Canada - Key Health Inequalities in Canada. A National Portrait
Published by the Public Health Agency of Canada, this report describes key health inequalities in Canada with data on 70 indicators of health outcomes, risk factors, and the social determinants of health. Overall, significant health inequalities were observed among Indigenous peoples, racial and sexual minorities, immigrants and people with functional limitations. The report is accompanied by an online interactive database, the Health Inequalities Data Tool.
Sweden - Exploring the potential of a multi-level approach to improve capability for continuous organizational improvement and learning in a Swedish healthcare region
Strategies for continuous organizational improvement and learning are needed in Sweden’s municipally run healthcare regions.

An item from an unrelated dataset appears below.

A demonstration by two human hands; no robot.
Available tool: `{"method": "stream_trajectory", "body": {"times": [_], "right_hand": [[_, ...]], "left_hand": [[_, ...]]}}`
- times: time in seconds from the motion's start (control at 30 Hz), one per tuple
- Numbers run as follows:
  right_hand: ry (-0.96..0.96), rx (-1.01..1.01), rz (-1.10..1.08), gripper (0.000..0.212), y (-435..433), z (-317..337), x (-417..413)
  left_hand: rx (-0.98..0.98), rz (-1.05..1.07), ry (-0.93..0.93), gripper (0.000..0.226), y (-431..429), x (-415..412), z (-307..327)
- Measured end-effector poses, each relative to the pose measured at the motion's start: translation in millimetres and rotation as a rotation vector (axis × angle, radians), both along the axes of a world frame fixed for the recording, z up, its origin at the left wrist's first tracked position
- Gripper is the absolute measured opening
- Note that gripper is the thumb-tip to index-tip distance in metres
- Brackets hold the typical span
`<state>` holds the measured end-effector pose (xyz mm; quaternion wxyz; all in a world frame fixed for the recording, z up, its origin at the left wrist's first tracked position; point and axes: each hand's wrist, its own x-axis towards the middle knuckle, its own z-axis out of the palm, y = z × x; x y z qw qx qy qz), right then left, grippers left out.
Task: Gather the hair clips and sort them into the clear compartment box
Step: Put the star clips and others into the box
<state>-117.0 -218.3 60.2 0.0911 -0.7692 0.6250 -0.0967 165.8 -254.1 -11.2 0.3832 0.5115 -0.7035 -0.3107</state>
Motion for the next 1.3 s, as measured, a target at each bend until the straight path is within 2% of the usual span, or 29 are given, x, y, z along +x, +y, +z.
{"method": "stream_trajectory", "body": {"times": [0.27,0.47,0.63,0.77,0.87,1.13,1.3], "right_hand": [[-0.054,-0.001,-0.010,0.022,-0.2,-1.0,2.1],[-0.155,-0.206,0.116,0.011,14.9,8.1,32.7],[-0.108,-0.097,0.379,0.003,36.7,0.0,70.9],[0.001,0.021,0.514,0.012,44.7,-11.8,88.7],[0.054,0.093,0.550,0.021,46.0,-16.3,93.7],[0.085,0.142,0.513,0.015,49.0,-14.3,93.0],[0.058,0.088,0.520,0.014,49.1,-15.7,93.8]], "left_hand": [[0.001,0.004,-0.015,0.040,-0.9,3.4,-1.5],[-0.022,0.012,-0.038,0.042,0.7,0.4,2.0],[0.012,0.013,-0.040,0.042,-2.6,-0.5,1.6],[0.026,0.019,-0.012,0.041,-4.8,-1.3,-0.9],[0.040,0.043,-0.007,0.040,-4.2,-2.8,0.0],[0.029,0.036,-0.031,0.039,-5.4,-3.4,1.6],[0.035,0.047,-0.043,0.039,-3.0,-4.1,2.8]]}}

This study applied a sustainable improvement/development strategic systematic approach (SIDSSA) for continuous improvement in two municipal systems that included a multilevel strategy, development modules, and an action-learning loop. Participants reported acquiring new insights and skills, and the participating municipalities subsequently adopted SIDSSA for their regional health systems.
Sweden - Understanding the dynamics of sustainable change: A 20-year case study of integrated health and social care
Achieving sustainability can be difficult in integrated healthcare. This Swedish study gained insight into sustainable changes in health and social care through a 20-year analysis (1995-2005) of local health system actions triggered by the institution of a national psychiatric policy. The study found that inter-organizational cooperation at service level was key to ongoing quality improvement and learning based on the needs of the service user.
UK - Influences on the adoption of patient safety innovation in primary care: a qualitative exploration of staff perspectives
This study conducted at 46 British healthcare sites describes the reactions of primary care staff to a new Patient Safety Toolkit comprised of six tools: a system of rapid note review, a staff survey, a patient safety questionnaire, prescribing safety indicators, a medicines reconciliation tool, and a safe systems checklist. Study participants favoured tools that provided relevant information with a minimal impact on resources.
UK - Making the money work in the health and care system
Published by Britain’s Healthcare Financial Management Association (HFMA), this report argues that the UK’s current complex system of healthcare funding does not support the government’s proposed new model of more integrated care and therefore needs to change. The report recommends changes to funding flows to align them with emerging place-based architecture, and ensure that services receive increased, longer-term funding.
UK - Innovative models of general practice
Dealing with increasing and ever more complex workloads, general practices in the UK now face significant challenges. This report by a private think-tank says new general practice clinical delivery models are needed to meet the demands of Britain’s aging population and changing disease burden. It highlights team-based working, digital innovations, community-centred approaches and collaborative care. A large number of case studies are included.